Your copy of the data should leave out the images and match everything else exactly.

____

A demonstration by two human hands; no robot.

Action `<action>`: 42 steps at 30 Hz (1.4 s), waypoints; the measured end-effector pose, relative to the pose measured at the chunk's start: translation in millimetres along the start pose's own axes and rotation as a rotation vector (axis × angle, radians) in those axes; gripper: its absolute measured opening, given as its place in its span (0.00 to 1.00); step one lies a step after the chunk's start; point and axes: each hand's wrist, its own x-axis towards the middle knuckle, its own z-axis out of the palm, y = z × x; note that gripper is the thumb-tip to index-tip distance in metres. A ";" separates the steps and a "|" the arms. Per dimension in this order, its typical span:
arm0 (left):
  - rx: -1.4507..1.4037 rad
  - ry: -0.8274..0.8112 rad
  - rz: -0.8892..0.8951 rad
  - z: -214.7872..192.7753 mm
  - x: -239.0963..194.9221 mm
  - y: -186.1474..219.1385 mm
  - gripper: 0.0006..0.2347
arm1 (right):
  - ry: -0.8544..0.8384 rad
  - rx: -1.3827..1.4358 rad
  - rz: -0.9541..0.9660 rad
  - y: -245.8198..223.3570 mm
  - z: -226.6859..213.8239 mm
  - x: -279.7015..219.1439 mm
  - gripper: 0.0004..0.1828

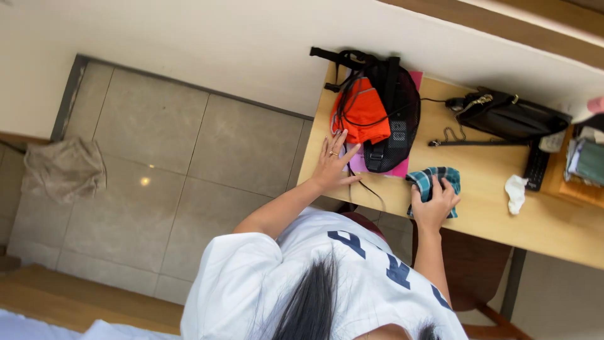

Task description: Clean the desk and organize items on it.

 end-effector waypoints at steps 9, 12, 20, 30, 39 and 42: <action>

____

§ TASK SOLUTION:
A demonstration by two human hands; no robot.

Action `<action>`: 42 steps at 30 Hz (1.4 s), waypoints; the measured end-effector pose, relative to the pose measured at the chunk's start: translation in millimetres along the start pose's own axes and rotation as a rotation vector (axis × angle, radians) in those axes; gripper: its absolute measured opening, given as its place in its span (0.00 to 1.00); step one lies a step after the chunk's start; point and axes: each hand's wrist, its own x-axis towards the middle knuckle, its own z-axis out of the palm, y = z × x; note that gripper is the thumb-tip to index-tip distance in metres. A ";" separates the steps and a "|" the arms. Per dimension in this order, its typical span:
arm0 (left):
  - rx: -1.4507..1.4037 rad
  - ry: -0.8274..0.8112 rad
  - rz: -0.8892..0.8951 rad
  - z: -214.7872..192.7753 mm
  - x: -239.0963..194.9221 mm
  - y: -186.1474..219.1385 mm
  - gripper: 0.0006..0.2347
arm1 (right):
  - ry: -0.8544..0.8384 rad
  - rx: -1.3827..1.4358 rad
  - rz: -0.9541..0.9660 rad
  - y: -245.8198..223.3570 mm
  - z: -226.6859..213.8239 mm
  - x: -279.7015..219.1439 mm
  - gripper: 0.0004..0.1828


Task description: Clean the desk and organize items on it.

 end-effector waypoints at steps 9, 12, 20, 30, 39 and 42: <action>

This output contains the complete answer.